| What you should do |
With pictures excluded, copy word for word the lines in the data below from the line containing "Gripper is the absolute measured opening" through the line containing "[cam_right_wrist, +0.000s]".

| Supplied information |
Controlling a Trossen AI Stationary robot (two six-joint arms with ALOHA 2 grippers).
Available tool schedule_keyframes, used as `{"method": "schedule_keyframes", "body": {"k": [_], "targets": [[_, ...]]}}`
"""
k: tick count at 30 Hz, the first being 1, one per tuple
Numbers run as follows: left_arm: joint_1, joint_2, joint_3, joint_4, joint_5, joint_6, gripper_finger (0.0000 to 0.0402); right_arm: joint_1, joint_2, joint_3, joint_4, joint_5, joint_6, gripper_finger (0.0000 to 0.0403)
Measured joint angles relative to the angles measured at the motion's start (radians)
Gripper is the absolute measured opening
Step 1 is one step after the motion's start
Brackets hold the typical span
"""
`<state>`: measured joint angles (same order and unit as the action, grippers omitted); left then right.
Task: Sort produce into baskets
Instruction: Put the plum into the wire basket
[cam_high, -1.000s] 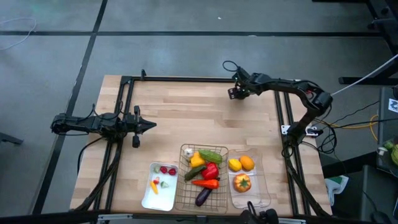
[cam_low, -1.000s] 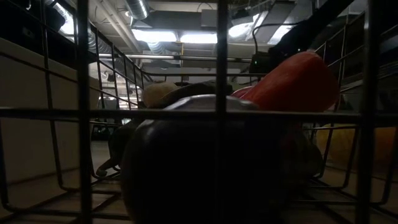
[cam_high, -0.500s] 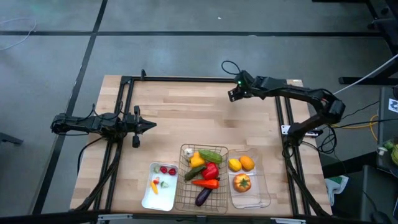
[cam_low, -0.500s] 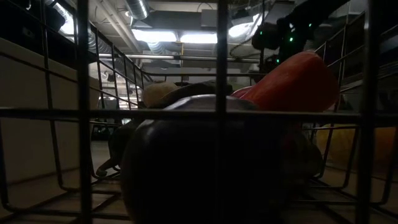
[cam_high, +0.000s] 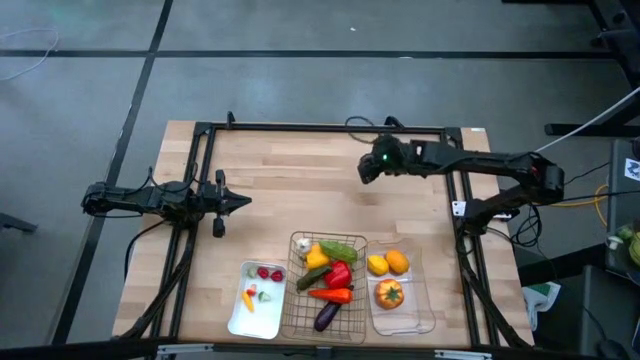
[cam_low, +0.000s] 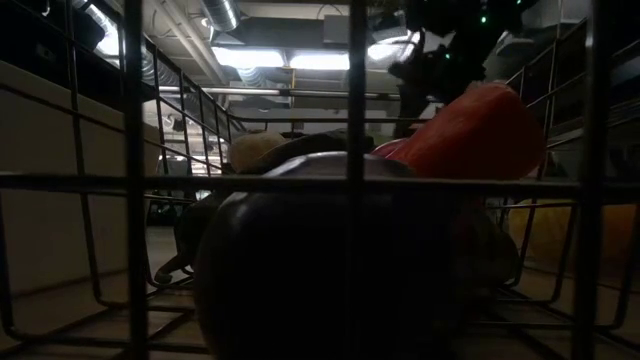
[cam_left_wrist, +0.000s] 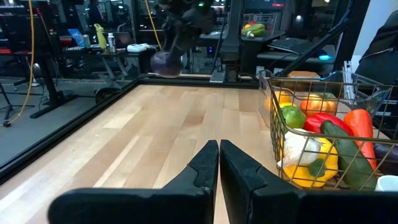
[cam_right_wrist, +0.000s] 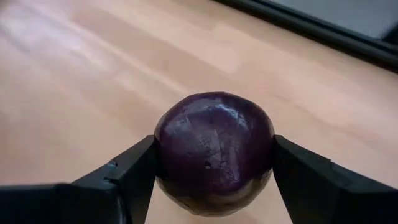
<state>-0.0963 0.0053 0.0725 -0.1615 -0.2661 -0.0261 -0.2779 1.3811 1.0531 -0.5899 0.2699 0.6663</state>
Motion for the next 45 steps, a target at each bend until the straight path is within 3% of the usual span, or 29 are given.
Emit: {"method": "schedule_keyframes", "body": {"k": [16, 23, 34, 45], "targets": [[0.000, 0.000, 0.000, 0.000, 0.000, 0.000, 0.0013, 0.364, 0.002, 0.000, 0.227, 0.003, 0.011, 0.0276], [0.000, 0.000, 0.000, 0.000, 0.000, 0.000, 0.0013, 0.527, 0.022, 0.001, 0.325, 0.067, 0.010, 0.0276], [0.000, 0.000, 0.000, 0.000, 0.000, 0.000, 0.0013, 0.728, 0.186, 0.001, 0.616, 0.087, 0.031, 0.0276], [0.000, 0.000, 0.000, 0.000, 0.000, 0.000, 0.0013, 0.831, 0.372, 0.001, 0.882, 0.086, 0.145, 0.0276]]}}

| Task solution |
Gripper is the absolute measured opening
Step 1 is one step after the motion's start
Brackets hold the typical span
"""
`<state>`: measured joint angles (same order and unit as the action, grippers omitted); left then right.
Task: Sort produce into baskets
Instruction: Put the plum into the wire basket
[cam_high, -1.000s] 
[cam_low, -1.000s] 
[cam_high, -0.500s] 
[cam_low, -0.500s] 
[cam_high, +0.000s] 
[cam_low, +0.000s] 
[cam_left_wrist, +0.000s] 
[cam_right_wrist, +0.000s] 

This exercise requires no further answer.